BEGIN Dataset records
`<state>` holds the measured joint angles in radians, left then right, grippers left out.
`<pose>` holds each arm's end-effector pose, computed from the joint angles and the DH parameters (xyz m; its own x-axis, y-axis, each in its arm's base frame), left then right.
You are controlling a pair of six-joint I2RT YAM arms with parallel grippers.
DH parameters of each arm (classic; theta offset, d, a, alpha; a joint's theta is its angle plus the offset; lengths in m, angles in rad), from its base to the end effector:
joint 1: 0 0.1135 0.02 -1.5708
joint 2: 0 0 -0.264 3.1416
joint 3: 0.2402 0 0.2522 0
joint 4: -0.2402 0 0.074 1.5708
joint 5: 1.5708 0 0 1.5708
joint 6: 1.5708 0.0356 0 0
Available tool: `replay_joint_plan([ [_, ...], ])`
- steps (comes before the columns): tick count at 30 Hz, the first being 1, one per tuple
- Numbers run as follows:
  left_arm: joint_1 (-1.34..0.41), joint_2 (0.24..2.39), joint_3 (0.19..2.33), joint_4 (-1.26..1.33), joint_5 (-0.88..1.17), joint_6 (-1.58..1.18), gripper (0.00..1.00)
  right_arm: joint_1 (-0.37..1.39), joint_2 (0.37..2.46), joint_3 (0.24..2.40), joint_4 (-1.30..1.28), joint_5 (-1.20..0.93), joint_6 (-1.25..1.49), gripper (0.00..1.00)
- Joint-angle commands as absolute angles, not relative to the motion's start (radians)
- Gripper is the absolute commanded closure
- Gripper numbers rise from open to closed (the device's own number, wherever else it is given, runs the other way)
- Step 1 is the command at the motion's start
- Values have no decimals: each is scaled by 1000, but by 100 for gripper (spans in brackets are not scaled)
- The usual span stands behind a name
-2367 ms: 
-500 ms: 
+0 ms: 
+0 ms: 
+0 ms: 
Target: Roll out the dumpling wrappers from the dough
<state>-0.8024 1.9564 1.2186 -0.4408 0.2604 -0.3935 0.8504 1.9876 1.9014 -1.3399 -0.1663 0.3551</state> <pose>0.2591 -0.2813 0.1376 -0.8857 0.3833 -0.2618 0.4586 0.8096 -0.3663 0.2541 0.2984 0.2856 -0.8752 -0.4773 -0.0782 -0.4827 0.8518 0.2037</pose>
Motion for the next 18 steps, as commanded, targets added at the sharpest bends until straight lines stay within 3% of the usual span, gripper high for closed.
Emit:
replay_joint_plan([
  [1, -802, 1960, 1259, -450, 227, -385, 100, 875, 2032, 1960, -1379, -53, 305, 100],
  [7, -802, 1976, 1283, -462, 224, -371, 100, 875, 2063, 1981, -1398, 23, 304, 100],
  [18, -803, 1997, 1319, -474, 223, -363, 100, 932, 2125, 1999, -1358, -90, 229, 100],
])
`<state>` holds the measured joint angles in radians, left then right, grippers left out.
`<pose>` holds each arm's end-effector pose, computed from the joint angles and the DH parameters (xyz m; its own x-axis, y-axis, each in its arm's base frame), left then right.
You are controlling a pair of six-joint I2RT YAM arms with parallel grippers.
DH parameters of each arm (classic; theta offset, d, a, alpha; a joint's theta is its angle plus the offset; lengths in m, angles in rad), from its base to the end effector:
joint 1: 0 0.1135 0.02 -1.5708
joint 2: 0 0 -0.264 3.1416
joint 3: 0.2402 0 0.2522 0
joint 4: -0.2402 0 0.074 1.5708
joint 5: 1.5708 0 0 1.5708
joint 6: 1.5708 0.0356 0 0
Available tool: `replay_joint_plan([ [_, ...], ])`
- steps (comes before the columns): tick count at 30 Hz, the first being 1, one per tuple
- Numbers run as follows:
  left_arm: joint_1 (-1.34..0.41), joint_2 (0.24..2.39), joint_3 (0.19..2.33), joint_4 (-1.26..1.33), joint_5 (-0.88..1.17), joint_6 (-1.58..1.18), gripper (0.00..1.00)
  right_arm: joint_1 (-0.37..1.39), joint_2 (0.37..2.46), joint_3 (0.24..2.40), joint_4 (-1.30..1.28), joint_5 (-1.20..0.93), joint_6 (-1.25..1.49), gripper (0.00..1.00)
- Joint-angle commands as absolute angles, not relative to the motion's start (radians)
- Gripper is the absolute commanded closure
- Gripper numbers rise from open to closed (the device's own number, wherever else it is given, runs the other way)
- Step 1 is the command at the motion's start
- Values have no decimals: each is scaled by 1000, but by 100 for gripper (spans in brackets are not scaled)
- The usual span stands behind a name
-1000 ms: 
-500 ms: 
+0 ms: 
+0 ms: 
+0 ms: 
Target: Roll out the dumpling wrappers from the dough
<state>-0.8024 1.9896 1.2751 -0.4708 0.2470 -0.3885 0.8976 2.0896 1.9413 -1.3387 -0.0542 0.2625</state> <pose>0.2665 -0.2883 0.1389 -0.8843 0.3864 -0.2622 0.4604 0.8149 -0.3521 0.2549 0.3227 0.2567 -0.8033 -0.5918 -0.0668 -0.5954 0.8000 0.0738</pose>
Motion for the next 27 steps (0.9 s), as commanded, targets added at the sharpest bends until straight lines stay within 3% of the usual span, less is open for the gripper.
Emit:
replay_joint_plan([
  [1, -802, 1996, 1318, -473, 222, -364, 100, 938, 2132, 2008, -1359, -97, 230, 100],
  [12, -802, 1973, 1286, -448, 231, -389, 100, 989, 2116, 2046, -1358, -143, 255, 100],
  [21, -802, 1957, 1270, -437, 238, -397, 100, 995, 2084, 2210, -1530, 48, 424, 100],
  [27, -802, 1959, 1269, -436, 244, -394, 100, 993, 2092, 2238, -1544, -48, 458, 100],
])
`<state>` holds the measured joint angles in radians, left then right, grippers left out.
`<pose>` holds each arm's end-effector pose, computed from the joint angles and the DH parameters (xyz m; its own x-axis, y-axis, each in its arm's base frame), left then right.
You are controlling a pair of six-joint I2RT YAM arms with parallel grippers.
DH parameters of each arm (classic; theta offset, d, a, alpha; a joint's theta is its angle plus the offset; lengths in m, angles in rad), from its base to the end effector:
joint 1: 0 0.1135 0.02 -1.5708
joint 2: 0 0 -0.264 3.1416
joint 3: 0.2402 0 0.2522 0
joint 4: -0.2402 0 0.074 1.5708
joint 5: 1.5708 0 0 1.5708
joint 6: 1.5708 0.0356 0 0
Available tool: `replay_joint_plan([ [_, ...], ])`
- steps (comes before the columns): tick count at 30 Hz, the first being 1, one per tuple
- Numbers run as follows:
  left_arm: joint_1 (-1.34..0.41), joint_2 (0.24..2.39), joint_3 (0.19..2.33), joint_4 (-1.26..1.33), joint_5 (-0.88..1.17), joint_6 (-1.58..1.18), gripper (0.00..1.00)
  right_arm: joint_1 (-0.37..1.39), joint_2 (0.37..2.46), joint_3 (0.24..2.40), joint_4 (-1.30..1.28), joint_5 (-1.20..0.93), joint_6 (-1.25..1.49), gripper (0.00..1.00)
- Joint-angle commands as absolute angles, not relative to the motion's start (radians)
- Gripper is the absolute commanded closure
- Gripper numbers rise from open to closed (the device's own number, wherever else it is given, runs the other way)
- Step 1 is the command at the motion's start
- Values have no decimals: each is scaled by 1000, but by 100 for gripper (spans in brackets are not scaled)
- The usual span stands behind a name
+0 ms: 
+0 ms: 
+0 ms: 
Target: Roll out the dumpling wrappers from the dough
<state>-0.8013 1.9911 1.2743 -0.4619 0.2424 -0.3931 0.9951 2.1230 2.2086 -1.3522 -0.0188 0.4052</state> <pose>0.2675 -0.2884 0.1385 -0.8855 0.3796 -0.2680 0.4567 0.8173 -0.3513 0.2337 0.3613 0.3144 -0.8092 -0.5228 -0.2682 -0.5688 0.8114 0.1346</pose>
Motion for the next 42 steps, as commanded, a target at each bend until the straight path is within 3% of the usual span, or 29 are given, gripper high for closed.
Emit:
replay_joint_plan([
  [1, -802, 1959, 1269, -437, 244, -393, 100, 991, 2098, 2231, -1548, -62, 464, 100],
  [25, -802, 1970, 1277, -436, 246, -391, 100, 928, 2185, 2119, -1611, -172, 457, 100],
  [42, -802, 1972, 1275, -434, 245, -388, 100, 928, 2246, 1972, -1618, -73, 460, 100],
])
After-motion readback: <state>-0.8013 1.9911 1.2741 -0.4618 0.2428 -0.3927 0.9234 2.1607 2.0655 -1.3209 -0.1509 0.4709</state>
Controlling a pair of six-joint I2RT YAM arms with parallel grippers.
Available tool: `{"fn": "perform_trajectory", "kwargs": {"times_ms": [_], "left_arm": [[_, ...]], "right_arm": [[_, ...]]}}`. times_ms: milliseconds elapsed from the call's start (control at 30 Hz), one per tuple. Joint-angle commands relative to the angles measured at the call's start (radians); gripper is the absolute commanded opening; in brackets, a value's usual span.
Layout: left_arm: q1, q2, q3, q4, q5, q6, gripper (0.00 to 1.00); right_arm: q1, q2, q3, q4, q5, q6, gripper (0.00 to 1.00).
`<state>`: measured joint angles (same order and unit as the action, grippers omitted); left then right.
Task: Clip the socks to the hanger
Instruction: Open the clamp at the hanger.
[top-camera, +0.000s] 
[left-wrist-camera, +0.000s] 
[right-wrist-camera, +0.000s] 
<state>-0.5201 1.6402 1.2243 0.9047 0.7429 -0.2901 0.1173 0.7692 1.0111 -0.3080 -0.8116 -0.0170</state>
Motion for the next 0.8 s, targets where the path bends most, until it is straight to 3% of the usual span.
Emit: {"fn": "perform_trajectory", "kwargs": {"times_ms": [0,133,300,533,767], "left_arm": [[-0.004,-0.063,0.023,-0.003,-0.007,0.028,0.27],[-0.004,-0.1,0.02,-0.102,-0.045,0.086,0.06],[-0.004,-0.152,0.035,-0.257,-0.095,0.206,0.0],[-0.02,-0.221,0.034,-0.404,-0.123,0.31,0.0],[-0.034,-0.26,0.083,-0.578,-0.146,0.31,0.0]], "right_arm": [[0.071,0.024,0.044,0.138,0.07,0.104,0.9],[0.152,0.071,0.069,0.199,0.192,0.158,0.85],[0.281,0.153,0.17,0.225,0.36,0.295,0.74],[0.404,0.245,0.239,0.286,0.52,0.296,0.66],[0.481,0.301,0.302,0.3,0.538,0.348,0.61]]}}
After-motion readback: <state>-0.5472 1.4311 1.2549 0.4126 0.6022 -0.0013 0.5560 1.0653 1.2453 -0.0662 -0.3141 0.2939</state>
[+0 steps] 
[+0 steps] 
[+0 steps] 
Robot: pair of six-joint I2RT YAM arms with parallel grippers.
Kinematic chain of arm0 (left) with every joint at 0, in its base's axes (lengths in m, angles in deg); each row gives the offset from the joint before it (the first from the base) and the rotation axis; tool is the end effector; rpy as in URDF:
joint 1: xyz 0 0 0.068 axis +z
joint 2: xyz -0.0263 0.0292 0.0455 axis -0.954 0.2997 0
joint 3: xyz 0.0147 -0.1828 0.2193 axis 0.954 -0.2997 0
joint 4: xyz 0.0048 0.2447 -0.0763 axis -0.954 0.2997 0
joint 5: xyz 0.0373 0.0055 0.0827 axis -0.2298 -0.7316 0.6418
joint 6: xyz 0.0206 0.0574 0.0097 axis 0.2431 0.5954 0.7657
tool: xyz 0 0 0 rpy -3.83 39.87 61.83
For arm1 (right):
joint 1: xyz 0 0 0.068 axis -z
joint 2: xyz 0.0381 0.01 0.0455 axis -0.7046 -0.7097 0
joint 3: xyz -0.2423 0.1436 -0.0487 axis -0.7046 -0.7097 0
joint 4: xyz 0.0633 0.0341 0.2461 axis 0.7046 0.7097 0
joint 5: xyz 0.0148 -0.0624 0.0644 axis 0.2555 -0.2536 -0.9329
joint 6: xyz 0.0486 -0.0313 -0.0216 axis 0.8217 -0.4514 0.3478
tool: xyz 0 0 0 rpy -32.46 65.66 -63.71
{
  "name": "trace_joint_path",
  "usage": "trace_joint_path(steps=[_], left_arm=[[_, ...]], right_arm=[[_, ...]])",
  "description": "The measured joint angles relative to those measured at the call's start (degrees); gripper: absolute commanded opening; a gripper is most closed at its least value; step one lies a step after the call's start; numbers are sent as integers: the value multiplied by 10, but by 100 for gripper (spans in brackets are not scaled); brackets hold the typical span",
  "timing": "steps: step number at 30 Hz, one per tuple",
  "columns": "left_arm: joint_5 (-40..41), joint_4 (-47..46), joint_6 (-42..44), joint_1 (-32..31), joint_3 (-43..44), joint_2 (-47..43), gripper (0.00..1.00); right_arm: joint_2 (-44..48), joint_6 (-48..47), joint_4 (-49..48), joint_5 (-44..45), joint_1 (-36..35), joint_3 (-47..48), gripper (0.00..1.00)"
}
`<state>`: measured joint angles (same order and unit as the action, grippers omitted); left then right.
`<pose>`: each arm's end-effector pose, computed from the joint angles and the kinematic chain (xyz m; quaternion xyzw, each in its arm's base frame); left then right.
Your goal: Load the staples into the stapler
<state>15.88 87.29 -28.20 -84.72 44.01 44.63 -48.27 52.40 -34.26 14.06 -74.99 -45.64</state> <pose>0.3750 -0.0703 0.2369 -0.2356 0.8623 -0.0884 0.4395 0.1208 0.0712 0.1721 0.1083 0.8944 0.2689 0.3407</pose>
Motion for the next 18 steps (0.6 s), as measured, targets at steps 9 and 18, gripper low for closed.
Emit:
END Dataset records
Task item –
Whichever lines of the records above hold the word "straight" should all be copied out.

Output –
Motion for the next 18 steps, as commanded, targets added at the sharpest bends until straight lines stay within 3% of the usual span, gripper high for closed.
Motion for the next 27 steps (0.9 s), as commanded, targets added at the sharpest bends until straight lines stay within 3% of the usual span, less is open for the gripper.
Motion for the next 42 steps, as commanded, a target at each bend until the straight path is within 3% of the usual span, or 29 are given, gripper high for closed.
Motion for the next 0.8 s, targets where the path bends most, until it is straight to 3% of the usual span.

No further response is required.